## SOURCE INFORMATION

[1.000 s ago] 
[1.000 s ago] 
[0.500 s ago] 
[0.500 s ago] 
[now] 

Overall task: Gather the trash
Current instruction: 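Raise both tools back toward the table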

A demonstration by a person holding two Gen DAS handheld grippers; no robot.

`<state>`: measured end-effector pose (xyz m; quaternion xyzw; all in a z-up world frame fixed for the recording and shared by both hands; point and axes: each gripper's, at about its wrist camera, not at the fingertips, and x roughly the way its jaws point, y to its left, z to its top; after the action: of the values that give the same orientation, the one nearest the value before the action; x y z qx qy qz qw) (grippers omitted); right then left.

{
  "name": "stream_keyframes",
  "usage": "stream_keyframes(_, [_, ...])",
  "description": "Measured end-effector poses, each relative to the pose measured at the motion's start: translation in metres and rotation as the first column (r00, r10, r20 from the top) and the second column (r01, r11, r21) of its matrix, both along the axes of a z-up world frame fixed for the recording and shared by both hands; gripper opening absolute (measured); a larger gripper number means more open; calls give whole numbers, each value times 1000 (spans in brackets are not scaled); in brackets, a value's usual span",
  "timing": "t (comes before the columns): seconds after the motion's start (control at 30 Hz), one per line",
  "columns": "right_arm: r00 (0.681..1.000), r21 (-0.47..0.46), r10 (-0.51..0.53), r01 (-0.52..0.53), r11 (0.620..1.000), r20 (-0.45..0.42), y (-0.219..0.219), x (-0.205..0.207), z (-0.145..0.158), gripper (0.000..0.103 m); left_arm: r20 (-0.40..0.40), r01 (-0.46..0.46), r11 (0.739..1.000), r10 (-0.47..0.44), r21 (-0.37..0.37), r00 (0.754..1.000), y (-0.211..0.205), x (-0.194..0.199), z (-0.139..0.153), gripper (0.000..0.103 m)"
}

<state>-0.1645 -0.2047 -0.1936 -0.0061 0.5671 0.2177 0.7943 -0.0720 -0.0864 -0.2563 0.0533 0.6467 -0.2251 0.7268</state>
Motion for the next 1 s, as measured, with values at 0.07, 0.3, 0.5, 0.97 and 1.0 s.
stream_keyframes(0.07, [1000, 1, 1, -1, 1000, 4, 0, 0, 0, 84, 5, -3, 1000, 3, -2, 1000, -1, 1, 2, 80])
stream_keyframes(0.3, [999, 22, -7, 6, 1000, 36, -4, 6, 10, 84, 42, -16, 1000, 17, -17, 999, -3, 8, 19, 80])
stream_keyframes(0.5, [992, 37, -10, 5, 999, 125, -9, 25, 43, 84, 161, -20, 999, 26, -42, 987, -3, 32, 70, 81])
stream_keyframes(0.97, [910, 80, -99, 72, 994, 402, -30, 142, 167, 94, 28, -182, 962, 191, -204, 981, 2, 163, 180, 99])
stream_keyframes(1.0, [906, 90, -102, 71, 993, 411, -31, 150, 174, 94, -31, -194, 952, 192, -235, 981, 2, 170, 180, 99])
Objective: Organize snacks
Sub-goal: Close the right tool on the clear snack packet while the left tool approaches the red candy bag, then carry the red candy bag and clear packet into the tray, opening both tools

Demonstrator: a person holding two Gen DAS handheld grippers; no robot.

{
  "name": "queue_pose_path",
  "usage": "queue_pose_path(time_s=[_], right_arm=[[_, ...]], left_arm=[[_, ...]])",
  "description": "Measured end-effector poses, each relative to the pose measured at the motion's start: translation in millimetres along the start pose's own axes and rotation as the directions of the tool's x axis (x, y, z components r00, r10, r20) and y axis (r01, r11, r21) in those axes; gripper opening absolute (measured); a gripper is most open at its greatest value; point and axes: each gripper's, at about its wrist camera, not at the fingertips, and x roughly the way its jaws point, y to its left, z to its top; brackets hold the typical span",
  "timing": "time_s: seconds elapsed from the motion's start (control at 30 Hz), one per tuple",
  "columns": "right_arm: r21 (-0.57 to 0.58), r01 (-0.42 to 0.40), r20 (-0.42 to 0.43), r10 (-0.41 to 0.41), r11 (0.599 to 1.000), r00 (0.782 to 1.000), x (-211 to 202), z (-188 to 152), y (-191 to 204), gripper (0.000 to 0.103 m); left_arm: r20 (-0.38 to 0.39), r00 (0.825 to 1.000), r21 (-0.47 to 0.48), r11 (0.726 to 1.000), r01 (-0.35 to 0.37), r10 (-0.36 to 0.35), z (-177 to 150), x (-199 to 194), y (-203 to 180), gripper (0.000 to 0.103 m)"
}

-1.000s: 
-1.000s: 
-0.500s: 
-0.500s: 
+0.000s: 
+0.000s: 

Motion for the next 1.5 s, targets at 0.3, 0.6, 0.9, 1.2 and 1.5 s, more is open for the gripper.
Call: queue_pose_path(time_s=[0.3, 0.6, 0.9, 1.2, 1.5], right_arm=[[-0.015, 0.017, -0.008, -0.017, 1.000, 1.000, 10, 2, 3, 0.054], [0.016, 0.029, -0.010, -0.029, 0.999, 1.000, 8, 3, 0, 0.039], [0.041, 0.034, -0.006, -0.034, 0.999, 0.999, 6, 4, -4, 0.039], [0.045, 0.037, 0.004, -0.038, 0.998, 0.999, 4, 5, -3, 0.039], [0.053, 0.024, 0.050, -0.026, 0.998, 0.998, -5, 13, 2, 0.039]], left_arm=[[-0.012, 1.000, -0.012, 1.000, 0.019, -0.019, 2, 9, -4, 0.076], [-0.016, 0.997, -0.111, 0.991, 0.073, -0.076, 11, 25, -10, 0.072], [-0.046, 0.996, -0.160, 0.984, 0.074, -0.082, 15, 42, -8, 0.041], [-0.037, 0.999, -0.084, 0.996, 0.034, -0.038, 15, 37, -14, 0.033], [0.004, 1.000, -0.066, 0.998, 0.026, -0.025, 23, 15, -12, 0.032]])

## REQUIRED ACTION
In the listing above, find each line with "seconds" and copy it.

## REPLY TO THE EXERCISE
  "timing": "t (comes before the columns): seconds after the motion's start (control at 30 Hz), one per line",
  "timing": "time_s: seconds elapsed from the motion's start (control at 30 Hz), one per tuple",

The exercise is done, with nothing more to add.